Samanyoluhaber.com yazarlarından Prof. Dr. Osman Şahin, zaman zaman tartışılan önemli bir konuyu 'Onlar savaşmadıkça siz de savaşmayın' başlıklı yazısında ele aldı.
Maalesef günümüzde İslâm’ın kılıç zoruyla yayıldığına dair bazılarında bir kanaat vardır. Halbuki İslâm zor ve cebirle tebliğ yapılmasını şiddetle yasaklamış, Allah Rasûlü (SAV) hayatlarında buna uygun hareket ederek bunu ashabı içerisinde yerleştirmişlerdir. Bazı istisnaların dışında sonraki devirlerde genelde buna uygun hareket edilmiştir.

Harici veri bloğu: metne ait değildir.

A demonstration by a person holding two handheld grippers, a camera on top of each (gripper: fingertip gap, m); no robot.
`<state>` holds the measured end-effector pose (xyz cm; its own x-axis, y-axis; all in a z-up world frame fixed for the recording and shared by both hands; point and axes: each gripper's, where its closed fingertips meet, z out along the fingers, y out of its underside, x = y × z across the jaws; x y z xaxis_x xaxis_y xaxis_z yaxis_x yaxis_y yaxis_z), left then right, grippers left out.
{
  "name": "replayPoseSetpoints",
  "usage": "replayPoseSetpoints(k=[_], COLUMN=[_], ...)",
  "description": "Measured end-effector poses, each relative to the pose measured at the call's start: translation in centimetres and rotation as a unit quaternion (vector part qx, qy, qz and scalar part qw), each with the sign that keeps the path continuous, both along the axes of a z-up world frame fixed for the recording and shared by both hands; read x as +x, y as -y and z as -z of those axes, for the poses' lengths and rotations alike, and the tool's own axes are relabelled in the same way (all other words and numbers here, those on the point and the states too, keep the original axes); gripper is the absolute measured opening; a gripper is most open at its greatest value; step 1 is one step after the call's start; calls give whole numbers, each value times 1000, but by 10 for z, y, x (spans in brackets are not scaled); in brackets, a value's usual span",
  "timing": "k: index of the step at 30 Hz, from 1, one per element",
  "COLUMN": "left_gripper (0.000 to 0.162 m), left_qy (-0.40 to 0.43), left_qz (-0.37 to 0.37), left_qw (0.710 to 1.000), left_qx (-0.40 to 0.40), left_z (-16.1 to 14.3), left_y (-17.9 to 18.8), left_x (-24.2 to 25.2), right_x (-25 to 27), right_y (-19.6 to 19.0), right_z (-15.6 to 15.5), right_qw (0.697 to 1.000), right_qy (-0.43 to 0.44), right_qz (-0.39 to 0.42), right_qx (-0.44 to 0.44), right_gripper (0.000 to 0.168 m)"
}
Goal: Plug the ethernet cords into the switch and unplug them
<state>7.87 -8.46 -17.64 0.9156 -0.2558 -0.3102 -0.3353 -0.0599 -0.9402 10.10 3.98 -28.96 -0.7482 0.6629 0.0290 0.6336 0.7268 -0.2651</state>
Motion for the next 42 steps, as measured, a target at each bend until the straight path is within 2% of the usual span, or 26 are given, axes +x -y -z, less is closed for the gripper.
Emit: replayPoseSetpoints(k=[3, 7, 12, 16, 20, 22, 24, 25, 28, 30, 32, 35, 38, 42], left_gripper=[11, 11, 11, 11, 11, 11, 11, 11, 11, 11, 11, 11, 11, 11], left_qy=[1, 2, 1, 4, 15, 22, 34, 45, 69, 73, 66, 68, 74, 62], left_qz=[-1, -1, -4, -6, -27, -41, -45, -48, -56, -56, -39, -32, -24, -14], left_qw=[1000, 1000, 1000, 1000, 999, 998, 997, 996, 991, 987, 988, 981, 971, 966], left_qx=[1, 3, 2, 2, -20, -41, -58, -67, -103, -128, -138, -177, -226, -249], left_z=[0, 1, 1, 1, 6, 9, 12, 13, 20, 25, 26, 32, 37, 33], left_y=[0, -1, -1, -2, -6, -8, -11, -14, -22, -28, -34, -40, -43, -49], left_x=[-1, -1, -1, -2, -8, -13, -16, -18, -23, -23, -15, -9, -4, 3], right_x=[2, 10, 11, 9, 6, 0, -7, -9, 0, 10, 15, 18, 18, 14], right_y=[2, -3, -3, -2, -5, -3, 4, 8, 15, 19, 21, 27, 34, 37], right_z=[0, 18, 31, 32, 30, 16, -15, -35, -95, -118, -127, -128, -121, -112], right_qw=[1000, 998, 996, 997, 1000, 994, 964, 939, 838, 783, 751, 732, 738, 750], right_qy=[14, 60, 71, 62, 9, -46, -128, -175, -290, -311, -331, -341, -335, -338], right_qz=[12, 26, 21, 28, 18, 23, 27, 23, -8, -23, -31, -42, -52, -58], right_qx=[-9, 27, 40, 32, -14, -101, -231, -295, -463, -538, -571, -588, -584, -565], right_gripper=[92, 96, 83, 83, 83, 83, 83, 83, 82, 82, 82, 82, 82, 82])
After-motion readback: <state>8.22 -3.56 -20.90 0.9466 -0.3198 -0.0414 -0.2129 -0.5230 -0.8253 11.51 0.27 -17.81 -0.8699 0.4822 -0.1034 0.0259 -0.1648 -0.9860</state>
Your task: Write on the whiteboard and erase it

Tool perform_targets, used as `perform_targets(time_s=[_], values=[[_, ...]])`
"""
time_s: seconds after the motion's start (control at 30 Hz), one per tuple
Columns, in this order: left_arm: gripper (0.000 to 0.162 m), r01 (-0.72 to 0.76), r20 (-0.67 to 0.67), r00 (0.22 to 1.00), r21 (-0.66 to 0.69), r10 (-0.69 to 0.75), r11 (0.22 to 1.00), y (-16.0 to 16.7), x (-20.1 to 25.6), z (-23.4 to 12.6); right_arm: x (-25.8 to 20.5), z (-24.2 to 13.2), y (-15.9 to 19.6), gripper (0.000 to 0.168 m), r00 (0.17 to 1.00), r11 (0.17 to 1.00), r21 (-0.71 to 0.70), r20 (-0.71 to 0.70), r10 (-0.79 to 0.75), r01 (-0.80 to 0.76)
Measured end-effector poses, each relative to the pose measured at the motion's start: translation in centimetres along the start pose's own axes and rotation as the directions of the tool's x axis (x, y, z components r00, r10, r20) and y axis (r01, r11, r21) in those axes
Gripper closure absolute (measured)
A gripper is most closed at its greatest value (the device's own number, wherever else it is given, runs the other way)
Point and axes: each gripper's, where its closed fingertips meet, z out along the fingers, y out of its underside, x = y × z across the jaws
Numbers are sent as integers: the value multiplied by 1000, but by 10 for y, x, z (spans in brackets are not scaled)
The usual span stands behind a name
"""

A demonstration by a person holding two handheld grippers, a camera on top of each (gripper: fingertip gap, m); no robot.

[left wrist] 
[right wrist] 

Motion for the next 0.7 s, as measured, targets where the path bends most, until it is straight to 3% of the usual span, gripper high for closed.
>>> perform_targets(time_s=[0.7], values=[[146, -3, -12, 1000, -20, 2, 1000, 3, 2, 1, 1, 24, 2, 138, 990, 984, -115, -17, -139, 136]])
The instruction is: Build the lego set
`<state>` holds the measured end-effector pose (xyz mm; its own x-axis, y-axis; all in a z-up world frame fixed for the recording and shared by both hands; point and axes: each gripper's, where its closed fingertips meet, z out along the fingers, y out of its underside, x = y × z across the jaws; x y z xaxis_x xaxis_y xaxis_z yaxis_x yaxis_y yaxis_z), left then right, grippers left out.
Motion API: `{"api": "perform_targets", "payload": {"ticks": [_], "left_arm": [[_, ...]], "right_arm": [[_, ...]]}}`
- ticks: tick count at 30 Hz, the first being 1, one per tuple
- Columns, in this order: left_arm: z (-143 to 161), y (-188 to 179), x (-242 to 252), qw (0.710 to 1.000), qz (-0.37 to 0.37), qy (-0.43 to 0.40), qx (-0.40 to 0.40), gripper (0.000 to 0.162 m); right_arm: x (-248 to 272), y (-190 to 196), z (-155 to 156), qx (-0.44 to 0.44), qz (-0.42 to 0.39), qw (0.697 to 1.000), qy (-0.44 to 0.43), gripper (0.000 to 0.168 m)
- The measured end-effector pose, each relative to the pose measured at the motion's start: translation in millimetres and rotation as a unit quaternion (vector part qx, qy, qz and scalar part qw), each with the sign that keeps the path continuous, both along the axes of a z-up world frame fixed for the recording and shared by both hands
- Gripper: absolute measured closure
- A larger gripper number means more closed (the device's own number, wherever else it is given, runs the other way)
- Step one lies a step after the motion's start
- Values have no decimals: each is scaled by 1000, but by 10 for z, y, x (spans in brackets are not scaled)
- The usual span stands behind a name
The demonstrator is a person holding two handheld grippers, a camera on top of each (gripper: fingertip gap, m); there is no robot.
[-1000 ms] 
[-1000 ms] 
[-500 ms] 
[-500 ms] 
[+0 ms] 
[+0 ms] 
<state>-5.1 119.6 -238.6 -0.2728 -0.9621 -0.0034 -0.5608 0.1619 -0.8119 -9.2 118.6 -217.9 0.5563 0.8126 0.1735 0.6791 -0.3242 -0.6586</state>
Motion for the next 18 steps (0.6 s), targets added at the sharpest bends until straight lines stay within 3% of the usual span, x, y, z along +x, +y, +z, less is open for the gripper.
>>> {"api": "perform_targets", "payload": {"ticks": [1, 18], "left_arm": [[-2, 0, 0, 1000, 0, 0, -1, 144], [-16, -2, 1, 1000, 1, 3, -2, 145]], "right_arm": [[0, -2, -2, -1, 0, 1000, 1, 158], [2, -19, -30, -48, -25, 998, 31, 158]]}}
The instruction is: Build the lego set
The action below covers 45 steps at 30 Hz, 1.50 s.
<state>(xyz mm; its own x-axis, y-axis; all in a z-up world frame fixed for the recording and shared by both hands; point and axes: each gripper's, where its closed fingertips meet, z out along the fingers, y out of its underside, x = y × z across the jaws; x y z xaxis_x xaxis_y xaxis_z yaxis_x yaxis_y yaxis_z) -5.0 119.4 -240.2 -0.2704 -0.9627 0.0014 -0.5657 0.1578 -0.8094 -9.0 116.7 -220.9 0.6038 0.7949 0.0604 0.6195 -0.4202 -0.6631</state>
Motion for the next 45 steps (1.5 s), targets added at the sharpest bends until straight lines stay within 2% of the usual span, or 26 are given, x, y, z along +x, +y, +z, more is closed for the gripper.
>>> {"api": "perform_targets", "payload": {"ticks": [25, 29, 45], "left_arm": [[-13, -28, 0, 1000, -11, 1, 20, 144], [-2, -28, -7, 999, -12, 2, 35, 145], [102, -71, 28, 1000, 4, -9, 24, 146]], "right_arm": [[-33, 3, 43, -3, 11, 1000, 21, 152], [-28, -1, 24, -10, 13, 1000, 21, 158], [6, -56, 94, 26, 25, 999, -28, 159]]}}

Buna aykırı davranmak isteyen idareciler, alimler tarafından ikaz edilmişler ve genelde bu düşüncelerinden vazgeçirilmişlerdir. Kur’an bu hususta o kadar çok tembihte bulunmuştur ki buna aykırı bir düşüncenin gelişmesine de imkân bırakmamaktadır. Bu çizgiye uygun hareket etmeyenler ise daha çok İslâm’ı yanlış yorumlayıp yanlış temsil edenler arasından çıkmıştır:
“Kur’ân’da yer alan, “Sizinle savaşanlara karşı, siz de Allah yolunda savaşın.” (Bakara sûresi, 2/190) “Müşrikler nasıl sizinle topyekûn savaşıyorlarsa siz de onlarla topyekûn savaşın.” (Tevbe sûresi, 9/36) “Kendilerine savaş açılan müminlere, savaşmaları için izin verildi. Çünkü onlar zulme mâruz kaldılar. Allah onlara zafer vermeye elbette kadirdir.” (Hac sûresi, 22/39) âyetleri de mü’minlere meşru müdafaayı emreder. Mescid-i Haram’da savaş yapmayla ilgili nazil olan,
“Onlar savaşmadıkça siz de savaşmayın.” (Bakara sûresi, 2/191) âyeti de aynı noktaya dikkat çeker.
“Sizinle din konusunda savaşmamış, sizi yurtlarınızdan çıkarmamış olanlara iyilik yapmak ve adaletli davranmaktan Allah sizi menetmez; çünkü Allah adaletli davrananları sever. Allah sizi ancak sizinle savaşan, yurtlarınızdan çıkarmış ve çıkarılmanıza arka çıkmış olanlarla dostluk etmenizden meneder.” (Mümtehine sûresi, 60/8-9) âyetinde de aynı mesajların yer aldığı görülür.
Konuyla ilgili diğer bir âyet de şu şekildedir: “Eğer antlaşmadan sonra yeminlerini bozarlar, bir de dininize hücum ederlerse, artık kâfir güruhunun o öncüleri ile savaşın! Çünkü onların gerçekte artık yeminleri ve ahitleri kalmamıştır. Umulur ki, hiç değilse bu durumda, inkâr ve tecavüzlerinden vazgeçerler. Ahitlerini ve yeminlerini bozup Peygamberi vatanından sürmeye teşebbüs eden bir toplulukla savaşmayacak mısınız? Zaten savaşı size karşı ilk başlatanlar da onlar olmuşlardı.” (Tevbe sûresi, 9/12-13)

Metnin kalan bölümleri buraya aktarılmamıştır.